Frank Rubio's net worth is estimated at between $400,000 and $800,000 as of mid-2026, built almost entirely on a career of public service: more than two decades as a U.S. Army helicopter pilot and colonel, followed by selection as a NASA astronaut in 2020 and a record-breaking stay aboard the International Space Station. There are no verified business ventures, book deals, or major endorsement contracts on record. His wealth is modest relative to most public figures profiled on this site, but it reflects a deliberate path through government service rather than commercial enterprise.
Frank Rubio Net Worth 2026, Estimated Wealth & Profile
Net worth at a glance
| Metric | Detail |
|---|---|
| Estimated net worth (mid-2026) | $400,000 – $800,000 |
| Confidence level | Low-to-moderate (no public OGE 278 filing confirmed) |
| Primary income source | NASA federal salary + U.S. Army Reserve pay |
| Secondary income sources | Military retirement pension (estimated), speaking appearances (unconfirmed amounts) |
| Known business equity | None identified |
| Public financial disclosures found | Not publicly located as of July 2026 |
| Last updated | July 16, 2026 |
How much is Frank Rubio actually worth?
The honest answer is that nobody outside Rubio's household knows exactly, because federal employees at his level are not required to file the kind of granular public disclosures that elected officials must. NASA astronauts do fall under OGE Form 278e requirements if they hold senior-enough positions, but a direct public copy of Rubio's filing was not located in OGE's online repository or NASA's ethics office pages as of the research date for this article. Office of Government Ethics (site root), public filings portal (search required) Office of Government Ethics (site root) — public filings portal (search required). That gap forces this estimate to rely on reconstructed salary data, military pay tables, and reasonable assumptions about savings and real estate, all of which are labeled clearly below.
Consumer sites like CelebrityNetWorth sometimes list astronaut figures in the $1 million to $3 million range without visible sourcing. Those numbers are not impossible, but they appear to extrapolate generously from federal pay without accounting for the relatively modest savings rates typical of career government employees supporting a family. This estimate takes a more conservative and, in my view, more defensible position.
How the estimate was built, sources and calculations
The methodology here is straightforward: reconstruct cumulative after-tax earnings across Rubio's known career phases, apply a conservative savings and asset-accumulation rate, then cross-check against any public property or financial records available. Here is what each step produced.
Step 1: NASA civilian salary
NASA astronauts are paid under federal pay schedules. Active flight-status astronauts typically fall between GS-13 and GS-15 or equivalent agency pay bands. Using OPM's published 2024-2025 General Schedule locality tables (Washington-Baltimore-Arlington area, where NASA's Johnson Space Center satellite presence and federal HR systems apply), a GS-15, Step 5 baseline translates to roughly $155,000 to $175,000 per year in base pay. Rubio was selected in 2020 and completed his astronaut candidate training before his September 2022 ISS launch, suggesting he has been drawing NASA salary for approximately five to six years through mid-2026. That produces a gross NASA salary total in the range of $775,000 to $1,050,000 before taxes. At a combined effective federal and state tax rate of approximately 30 to 35 percent, net take-home over that window is estimated at $500,000 to $700,000. This is the largest single contributor to his estimated net worth.

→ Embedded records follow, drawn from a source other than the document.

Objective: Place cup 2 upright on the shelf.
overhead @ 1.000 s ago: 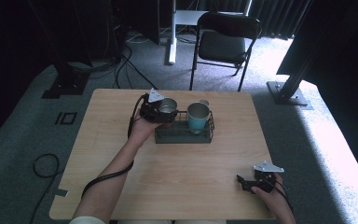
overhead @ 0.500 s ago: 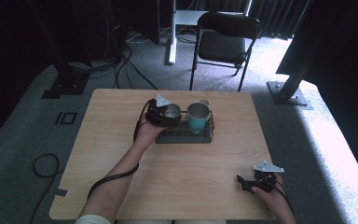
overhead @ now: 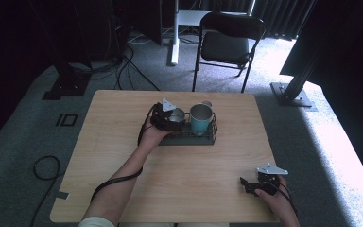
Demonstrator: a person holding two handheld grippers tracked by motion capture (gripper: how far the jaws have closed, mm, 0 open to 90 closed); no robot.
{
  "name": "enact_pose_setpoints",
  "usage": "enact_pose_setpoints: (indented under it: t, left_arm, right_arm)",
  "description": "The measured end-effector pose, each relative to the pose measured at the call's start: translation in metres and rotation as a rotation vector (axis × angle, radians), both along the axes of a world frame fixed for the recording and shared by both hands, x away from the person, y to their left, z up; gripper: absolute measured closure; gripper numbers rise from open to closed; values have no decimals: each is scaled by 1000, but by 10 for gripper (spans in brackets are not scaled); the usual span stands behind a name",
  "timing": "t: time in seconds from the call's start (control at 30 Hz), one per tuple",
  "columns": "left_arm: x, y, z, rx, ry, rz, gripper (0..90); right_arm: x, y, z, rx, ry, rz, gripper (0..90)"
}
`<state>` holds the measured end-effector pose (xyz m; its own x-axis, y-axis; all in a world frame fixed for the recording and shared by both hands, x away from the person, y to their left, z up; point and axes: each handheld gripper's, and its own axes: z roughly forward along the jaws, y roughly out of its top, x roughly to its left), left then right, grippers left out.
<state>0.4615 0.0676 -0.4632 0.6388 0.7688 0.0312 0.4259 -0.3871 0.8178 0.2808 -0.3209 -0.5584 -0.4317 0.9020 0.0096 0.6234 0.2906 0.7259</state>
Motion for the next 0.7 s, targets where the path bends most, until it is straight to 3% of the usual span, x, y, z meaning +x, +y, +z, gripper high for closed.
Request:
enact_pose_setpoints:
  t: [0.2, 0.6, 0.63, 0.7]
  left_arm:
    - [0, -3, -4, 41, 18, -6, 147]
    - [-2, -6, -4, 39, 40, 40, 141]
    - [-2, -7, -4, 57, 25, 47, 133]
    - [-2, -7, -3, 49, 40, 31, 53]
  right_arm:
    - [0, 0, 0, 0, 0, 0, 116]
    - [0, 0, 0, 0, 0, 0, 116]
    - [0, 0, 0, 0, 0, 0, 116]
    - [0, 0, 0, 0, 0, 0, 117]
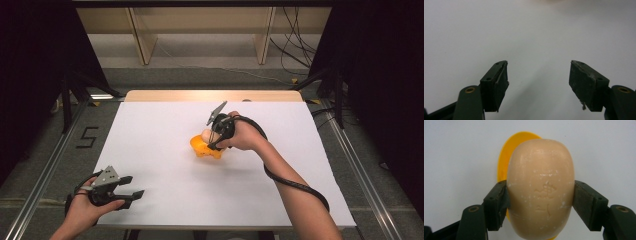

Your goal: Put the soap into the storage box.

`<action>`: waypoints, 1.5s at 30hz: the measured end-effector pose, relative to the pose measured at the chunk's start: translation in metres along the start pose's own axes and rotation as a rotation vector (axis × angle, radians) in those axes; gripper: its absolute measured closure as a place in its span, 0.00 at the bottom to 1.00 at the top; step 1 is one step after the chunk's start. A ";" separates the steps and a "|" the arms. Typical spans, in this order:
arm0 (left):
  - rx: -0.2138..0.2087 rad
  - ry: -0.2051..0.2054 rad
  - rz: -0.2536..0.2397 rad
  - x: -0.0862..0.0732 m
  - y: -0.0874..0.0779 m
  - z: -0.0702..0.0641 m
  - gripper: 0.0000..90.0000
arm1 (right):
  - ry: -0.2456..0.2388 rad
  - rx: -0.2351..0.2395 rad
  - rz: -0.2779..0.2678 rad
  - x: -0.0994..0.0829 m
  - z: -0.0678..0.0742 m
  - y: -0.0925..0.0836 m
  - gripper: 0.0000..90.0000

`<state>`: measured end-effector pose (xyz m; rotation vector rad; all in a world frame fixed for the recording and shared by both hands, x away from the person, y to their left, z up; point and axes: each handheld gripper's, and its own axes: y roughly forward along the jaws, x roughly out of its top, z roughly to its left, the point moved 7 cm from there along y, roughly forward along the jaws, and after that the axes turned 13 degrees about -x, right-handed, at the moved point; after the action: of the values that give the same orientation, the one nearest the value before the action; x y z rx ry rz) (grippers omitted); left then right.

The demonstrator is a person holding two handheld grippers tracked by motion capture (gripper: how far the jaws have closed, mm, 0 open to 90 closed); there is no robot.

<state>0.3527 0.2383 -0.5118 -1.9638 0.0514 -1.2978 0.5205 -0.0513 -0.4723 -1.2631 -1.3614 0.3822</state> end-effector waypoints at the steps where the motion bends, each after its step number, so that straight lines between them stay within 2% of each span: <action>1: 0.000 0.000 0.000 0.000 0.000 0.000 0.35 | 0.000 0.000 0.000 0.000 0.000 0.000 0.38; 17: -0.001 0.001 0.000 0.000 0.000 0.000 0.35 | -0.020 0.001 0.016 0.001 0.002 0.005 0.38; 22: -0.002 0.001 0.002 0.000 0.000 0.000 0.35 | -0.014 -0.002 0.026 0.000 0.001 0.006 0.37; 25: -0.003 0.001 0.003 0.000 0.000 0.000 0.35 | 0.003 0.008 0.009 0.002 0.002 0.005 0.37; 26: -0.004 -0.018 -0.002 -0.001 0.001 -0.001 0.35 | 0.015 0.016 -0.008 0.004 0.002 0.004 0.37; 27: -0.003 -0.001 0.003 0.000 0.000 0.000 0.35 | 0.018 0.012 -0.004 0.006 0.001 0.001 0.36; 28: -0.005 -0.013 -0.018 0.001 0.002 -0.001 0.35 | 0.018 0.012 -0.004 0.006 0.001 0.001 0.36; 32: -0.004 -0.013 -0.017 0.001 0.002 -0.001 0.35 | 0.021 0.018 -0.012 0.006 0.002 -0.001 0.36; 37: 0.000 -0.008 -0.007 0.000 0.001 0.000 0.35 | 0.051 0.014 -0.031 0.004 0.004 -0.007 0.40; 41: 0.001 -0.009 -0.007 0.000 0.001 0.000 0.35 | 0.052 -0.012 -0.063 0.003 0.003 -0.012 0.47; 44: -0.004 -0.009 -0.005 0.000 0.002 -0.001 0.35 | 0.099 -0.050 -0.084 -0.002 0.002 -0.023 0.57; 45: -0.004 -0.009 -0.005 0.000 0.002 -0.001 0.35 | 0.099 -0.050 -0.084 -0.002 0.002 -0.023 0.57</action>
<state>0.3525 0.2366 -0.5127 -1.9747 0.0444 -1.2928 0.5076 -0.0605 -0.4548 -1.2446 -1.3417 0.2256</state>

Step 2: Military pay and pension
Rubio holds the rank of colonel in the U.S. Army. DFAS published basic pay tables show an O-6 (colonel) with over 20 years of service earning roughly $10,500 to $11,500 per month in basic pay as of 2024 pay tables. During active Army phases of his career before NASA, he also would have received housing allowances (BAH) and subsistence allowances (BAS), which are not taxed the same way as base pay and add meaningful after-tax value. If Rubio has accumulated the 20 qualifying years of service required for military retirement, his defined-benefit pension would be calculated at 2. For official rules and calculators for estimating military retired pay, see DFAS, Retired Pay and Survivor Benefits DFAS — Retired Pay and Survivor Benefits. 5 percent of base pay per year of service under the legacy High-3 system, or a blended equivalent under BRS if he opted in. A conservative estimate of a 20-to-22-year military career at O-6 pay would yield an annual pension somewhere between $31,000 and $40,000 per year. As a future income stream, the present value of that pension adds substantially to his financial position, though it does not represent liquid wealth today.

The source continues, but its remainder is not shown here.